The Year in Attorney Discipline 2015: A Quantum Shift in the Right Direction
Mark W. Gifford Bar Counsel
2015 saw a 35% downturn in the number of disciplinary complaints received by the Office of Bar Counsel (from 201 in 2014 to 127 in 2015) and a 60% decline in the number of disciplinary orders issued to lawyers (from 17 in 2014 to 7 in 2015). Those figures, though certainly encouraging, beg the question, "Why?"
Surely, there must be several factors at work, and not all of them are identifiable. I have my own theory, which has to do with the shift in the focus of the Bar Counsel position, at least with respect to lawyer discipline, since I took the job on a full-time basis two years ago.
I started as part-time, contract Bar Counsel in the beginning of 2011, and served in that capacity for nearly three years before a number of factors caused me to leave private practice and go to work for the Bar full-time in late 2013. One factor was my conclusion that a system designed exclusively to discipline lawyers is missing the point. I believed that if more resources could be directed to support lawyers in the ethical, professional practice of law instead of investigating complaints and taking disciplinary action, everyone wins. Clients are better served; lawyers sleep better at night; and my job, at least on the professional responsibility side, is both more manageable and more enjoyable.

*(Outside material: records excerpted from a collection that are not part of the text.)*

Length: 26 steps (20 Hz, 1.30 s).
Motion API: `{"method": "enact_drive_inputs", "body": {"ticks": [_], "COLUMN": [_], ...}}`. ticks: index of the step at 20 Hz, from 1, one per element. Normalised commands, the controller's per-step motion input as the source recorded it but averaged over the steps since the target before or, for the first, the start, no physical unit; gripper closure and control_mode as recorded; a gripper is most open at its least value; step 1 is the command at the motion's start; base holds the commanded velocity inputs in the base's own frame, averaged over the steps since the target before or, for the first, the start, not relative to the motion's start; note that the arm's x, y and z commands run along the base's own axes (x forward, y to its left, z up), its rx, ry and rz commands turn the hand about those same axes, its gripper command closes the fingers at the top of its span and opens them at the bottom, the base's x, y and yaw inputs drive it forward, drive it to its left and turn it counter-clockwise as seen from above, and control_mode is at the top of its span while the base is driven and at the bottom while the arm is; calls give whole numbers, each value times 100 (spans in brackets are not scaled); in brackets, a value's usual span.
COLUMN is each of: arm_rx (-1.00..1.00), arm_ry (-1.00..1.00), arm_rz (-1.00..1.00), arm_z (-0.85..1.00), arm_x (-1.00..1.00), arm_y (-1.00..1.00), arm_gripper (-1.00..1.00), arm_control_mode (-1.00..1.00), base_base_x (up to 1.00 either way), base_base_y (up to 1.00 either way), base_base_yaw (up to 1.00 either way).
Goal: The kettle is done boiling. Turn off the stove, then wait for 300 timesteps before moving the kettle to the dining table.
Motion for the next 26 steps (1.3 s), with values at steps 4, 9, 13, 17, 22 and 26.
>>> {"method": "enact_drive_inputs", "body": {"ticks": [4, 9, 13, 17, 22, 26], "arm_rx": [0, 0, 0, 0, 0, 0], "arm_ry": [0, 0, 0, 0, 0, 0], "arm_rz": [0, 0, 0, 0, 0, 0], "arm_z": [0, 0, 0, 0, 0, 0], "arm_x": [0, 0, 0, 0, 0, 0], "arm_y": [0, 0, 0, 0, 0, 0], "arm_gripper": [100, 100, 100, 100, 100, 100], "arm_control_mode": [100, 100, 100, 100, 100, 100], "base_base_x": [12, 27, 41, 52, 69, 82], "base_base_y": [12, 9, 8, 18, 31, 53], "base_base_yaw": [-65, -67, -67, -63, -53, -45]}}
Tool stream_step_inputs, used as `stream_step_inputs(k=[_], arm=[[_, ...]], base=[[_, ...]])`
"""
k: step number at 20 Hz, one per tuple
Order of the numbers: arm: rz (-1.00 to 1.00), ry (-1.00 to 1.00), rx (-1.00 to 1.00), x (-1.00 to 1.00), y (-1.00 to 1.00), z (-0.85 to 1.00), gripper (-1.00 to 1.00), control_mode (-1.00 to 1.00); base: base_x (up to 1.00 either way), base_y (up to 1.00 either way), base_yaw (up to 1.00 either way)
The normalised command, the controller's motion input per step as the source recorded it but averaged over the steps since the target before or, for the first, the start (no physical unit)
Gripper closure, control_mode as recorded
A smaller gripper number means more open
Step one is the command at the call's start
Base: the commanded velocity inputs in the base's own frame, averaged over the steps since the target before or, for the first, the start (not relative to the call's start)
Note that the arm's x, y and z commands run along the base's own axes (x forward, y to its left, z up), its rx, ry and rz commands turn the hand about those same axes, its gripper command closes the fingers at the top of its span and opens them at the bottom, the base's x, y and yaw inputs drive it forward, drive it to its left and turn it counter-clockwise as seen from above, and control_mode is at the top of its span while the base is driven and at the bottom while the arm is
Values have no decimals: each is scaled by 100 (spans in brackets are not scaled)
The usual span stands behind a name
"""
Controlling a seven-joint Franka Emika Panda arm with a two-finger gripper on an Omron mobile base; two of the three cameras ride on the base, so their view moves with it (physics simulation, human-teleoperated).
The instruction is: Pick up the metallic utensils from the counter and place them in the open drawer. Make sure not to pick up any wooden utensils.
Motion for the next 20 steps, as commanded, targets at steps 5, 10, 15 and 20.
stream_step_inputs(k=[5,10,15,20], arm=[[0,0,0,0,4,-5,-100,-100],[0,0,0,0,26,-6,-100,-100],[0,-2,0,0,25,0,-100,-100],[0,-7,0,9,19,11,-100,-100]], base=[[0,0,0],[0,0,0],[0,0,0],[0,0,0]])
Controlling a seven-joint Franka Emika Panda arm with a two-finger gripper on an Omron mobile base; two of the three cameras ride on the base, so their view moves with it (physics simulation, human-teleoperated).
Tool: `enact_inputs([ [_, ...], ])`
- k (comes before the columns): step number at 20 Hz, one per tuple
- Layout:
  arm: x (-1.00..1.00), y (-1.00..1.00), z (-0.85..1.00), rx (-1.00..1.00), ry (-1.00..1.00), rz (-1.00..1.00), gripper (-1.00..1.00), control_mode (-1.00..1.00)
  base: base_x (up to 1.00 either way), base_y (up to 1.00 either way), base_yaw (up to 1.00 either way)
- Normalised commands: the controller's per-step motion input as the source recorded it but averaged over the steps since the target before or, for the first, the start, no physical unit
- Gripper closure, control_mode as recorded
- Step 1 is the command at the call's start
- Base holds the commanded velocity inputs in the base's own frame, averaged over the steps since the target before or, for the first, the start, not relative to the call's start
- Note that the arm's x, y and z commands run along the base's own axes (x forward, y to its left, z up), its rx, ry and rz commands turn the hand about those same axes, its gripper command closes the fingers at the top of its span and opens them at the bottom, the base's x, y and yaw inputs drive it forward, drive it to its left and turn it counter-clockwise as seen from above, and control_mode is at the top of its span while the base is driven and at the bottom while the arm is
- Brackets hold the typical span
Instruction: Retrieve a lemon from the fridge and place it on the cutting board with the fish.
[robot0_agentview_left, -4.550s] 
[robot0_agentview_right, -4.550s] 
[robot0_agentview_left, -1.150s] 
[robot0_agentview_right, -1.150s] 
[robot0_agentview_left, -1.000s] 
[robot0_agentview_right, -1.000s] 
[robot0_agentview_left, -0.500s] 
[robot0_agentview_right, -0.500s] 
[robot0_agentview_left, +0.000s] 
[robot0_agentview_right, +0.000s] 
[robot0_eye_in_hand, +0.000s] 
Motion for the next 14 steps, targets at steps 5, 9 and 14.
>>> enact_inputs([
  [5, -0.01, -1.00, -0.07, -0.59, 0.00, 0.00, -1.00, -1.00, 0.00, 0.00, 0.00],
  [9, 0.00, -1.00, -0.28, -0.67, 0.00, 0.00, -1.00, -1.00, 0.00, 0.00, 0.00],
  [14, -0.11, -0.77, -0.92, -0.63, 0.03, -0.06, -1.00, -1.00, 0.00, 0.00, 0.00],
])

Becoming full-time Bar Counsel made it possible for me to devote a substantial amount of time to ethics-related Continuing Legal Education. In 2014, I presented o n professional responsibility issues 17 times, offering 29.5 hours of CLE credit in ethics. 22.5 of those hours were free. In 2015, I presented 20 programs totaling 32 hours, 27 of which were free. I am also a regular contributor to the Wyoming Lawyer on ethics-related issues.
I have to believe the availability of free CLE offerings in ethics has a number of positive effects. For one, it makes compliance with the mandatory ethics requirement easier. But more than that, it should have the effect of...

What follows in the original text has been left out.